We started using the concept of 'simplices': edges (2 particles) and triangles (3 particles). The two main issues with the above approach are: as-is, it only works for edge-edge collisions (for edge-box, edge-sphere, edge-triangle mesh, edge - distance field, etc, you need additional tests), and it complicates the broad phase. In our broad phase we use a simple hierarchical grid. This assumes the size ratio of the objects in the grid is pretty close to 1, but this can't be assumed for edges. Long, thin edges can't be stored in a single grid cell (as it would be too conservative a broad phase, creating lots of contacts that aren't needed), and storing them in multiple cells complicates things.

So we opted for a simpler method, very similar to yours: virtual particles, that were meant to be introduced in v4.0. This basically creates additional particles during the collision detection phase, placed at linearly interpolated positions along the edge between 2 particles. However, the position and number of particles along each edge is fixed, instead of being calculated as the closest point between 2 edges. This is nice because you still only deal with particles: you can leave the broad phase untouched, you don't need additional tests for boxes, triangle meshes, etc, and it covers the case where particles have different radiuses.
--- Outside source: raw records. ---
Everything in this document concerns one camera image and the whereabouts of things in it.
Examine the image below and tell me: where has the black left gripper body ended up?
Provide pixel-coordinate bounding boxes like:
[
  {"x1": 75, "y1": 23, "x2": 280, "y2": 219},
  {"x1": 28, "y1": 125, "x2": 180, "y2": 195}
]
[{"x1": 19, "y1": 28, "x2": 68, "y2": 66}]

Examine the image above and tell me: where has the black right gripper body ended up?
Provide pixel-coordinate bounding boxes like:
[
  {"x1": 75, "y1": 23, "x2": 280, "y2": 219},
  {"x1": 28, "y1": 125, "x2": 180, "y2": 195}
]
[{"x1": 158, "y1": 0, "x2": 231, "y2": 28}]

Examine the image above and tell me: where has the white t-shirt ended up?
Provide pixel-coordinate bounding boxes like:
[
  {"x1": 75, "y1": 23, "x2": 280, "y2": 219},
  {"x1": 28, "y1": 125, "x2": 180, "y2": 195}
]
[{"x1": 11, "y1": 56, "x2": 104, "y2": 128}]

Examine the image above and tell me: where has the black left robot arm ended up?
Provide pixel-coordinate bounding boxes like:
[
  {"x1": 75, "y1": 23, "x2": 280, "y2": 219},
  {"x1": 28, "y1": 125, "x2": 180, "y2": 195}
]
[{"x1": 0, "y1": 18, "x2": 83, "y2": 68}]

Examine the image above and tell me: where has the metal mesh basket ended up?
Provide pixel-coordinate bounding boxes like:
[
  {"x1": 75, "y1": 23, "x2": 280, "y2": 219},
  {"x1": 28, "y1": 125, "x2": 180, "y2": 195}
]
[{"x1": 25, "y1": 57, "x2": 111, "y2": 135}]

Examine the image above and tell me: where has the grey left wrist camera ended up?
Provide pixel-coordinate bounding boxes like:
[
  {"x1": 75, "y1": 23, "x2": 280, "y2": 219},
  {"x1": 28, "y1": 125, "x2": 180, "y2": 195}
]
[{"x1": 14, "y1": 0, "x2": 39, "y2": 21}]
These virtual particles only exist during collision detection, so they don't affect the constraint projection phase. The only drawback is that you work with a discrete approximation of a capsule, so collision isn't as smooth as it would be with your method.

On paper it sounded nice, but in practice it caused a lot of issues when interpolating position corrections (in PBD we don't work with velocities or impulses, but position deltas) back to the 2 "real" particles in the edge. We ended up removing this system a few weeks before releasing 4.0. I still like the idea though, so there's a chance it will make a comeback some time later.